I think to me what it means now though is not necessarily we're coming into calm but I am connected to my body. I am connected to my emotions and I am able to access my logical and emotional brain whatever that is. it's not coming into this docile space and when I say regulation now that's very much what I mean and that I feel like is the very radical act for people and for communities to be able to access for themselves.

And also, Marisa, yes what you said there is a lot to consider in finding balance in these power dynamics shifting power back, using our knowledge in the space that we are taking up while also honoring theirs.

There is so much to consider and I really do believe that informed providers and practitioners and healers are considering those things. They're having those conversations with themselves and with the people that they're working with.

And I think that's another one of the things that makes this challenging to pin down and be able to explain this is what it is. This is how we do it because it is incredibly immense. And what it is and how to do it is likely going to be different depending on who you're working with, what day you're working with them, who they are, where they're at in their healing and self-discovering journey. and all and all of that, which again makes it all the more complex…

Marisa: Yeah. Yeah.

Lindsy: To figure out how to do it. And I think when we can lean more into the this will be co-created with the person in community that I am with, the more successful we're going to be in our pursuits of this. But again, it requires a very different kind of work on the therapist, healer, provider than we've been trained to do, which is taking a step back and not letting it be about us and not letting it be about the training we have, the work we are here to do. It's a really really deep perspective shift.

Marisa : Yeah.
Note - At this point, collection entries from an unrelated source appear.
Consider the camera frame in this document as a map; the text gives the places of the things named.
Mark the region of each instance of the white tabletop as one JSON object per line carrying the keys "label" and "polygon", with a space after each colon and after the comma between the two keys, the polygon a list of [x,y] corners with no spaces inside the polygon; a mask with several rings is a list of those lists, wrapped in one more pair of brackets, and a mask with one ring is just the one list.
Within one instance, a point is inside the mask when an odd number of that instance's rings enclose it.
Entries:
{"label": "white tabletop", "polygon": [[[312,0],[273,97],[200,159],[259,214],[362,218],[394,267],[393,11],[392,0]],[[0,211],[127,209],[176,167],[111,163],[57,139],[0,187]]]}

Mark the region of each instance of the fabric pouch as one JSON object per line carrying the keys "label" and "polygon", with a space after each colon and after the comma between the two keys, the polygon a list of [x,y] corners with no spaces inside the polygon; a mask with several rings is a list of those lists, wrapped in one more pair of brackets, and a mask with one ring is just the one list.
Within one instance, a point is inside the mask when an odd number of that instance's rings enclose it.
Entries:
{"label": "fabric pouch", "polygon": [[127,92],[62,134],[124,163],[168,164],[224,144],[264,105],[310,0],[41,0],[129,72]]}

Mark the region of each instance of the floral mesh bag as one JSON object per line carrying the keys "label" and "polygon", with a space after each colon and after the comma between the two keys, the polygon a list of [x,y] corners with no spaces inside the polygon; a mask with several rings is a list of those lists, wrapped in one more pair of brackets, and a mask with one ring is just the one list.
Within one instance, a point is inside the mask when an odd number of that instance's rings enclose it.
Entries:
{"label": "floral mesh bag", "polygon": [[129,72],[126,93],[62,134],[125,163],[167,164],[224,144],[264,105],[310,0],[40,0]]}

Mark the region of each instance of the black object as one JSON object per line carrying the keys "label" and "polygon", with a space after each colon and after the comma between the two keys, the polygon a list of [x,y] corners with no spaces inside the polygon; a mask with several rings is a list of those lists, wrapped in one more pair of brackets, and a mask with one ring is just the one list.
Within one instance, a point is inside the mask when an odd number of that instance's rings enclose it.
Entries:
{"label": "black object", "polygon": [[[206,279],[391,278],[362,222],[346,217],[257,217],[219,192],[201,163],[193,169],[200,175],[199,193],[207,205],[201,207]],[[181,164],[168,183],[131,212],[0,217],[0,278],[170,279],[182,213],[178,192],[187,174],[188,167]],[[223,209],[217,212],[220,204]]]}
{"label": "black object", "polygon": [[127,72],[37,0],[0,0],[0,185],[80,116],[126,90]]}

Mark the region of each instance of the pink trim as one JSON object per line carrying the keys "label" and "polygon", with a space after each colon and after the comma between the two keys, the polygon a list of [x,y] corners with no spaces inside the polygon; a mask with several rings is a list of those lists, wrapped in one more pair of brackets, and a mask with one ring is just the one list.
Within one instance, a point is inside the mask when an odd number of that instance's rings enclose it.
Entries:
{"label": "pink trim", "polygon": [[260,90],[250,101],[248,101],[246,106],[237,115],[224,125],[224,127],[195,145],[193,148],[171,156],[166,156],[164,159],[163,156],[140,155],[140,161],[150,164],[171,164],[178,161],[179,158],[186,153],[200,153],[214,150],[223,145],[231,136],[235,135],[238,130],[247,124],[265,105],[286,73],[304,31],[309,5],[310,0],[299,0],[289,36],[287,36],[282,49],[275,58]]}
I appreciate you saying that because I feel like for me as a music therapist working along the border with a community that is predominantly Mexican American or Latine, it's really a lot to think about, historically what we've been through and generationally like what the community has endured. And I always say we didn't cross the border crossed us. And there's a lot that comes with that generationally and…

Lindsy Burns: Mhm.

Marisa: obviously my parents had a way different experience of microaggressions and things like that representation and stuff than what is my experience now all these years later. But even for me thinking about okay, how does our community, how does my culture even view trauma because even that in itself is so different like how we conceptualize trauma and I wrote a little bit about it with an article that I just submitted and in our culture in Spanish we call it susto which means fright it's literally translates to a big fright and indigenous communities because a lot of the indigenous medicine and healing arts that we have in Mexico and here in the borderlands is looking at susto in every part of our ecology and typically the people that treat that are what are called curanderas which some people refer to them as the original humanistic counselor.
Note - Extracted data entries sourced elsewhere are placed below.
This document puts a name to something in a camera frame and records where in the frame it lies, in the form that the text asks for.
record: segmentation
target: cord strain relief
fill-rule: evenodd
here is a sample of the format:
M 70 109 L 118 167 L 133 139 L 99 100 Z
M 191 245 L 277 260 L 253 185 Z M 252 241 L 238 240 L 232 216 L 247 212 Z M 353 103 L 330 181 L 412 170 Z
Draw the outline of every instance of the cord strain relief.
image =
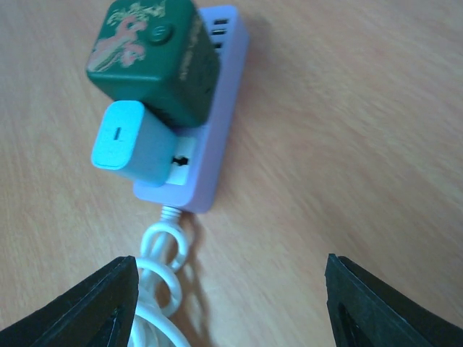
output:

And a lot of their work with that is too and they believe that, but I believe too that when you experience something and they would say it's very holistic. So if you have the social part of you, the physical, the emotional like the spiritual, I mean community, that kind of ecology, generation, immigration. all those kind of bullet points. If one part of you is out of balance is experiencing some type of trauma or any just unresolved feelings or emotions that affects our entire body. And it's so interesting to kind of see it that way. And a lot of the work that they do is about that co-creation that you mentioned.

It's about how do we work together to find out what is going to be best for you and what do you need right now and what is resonating with you versus what do you need to let of or what do you need to hold on for a little bit longer to really sit in it and process it because, like you said, I think moving straight to regulation or just healing kind of skips over what is still - Dr. Zanders said something, he has a quote too in one of his articles about foster care that we posted a long time ago and and he talks about that is the positive psychology of things and sometimes how as wonderful as that can be in terms of strength and stuff and healing it it also kind of sometimes can negate these very real emotions and very valid and skip through because as humans I think it's good and bad and so I guess what I'm trying to say is not to take away from those situations, and not to skip not to work so quickly to try to just skip over them and sitting in it if it needs to be there to let your body feel it and experience it if that's appropriate and if that makes sense for that person.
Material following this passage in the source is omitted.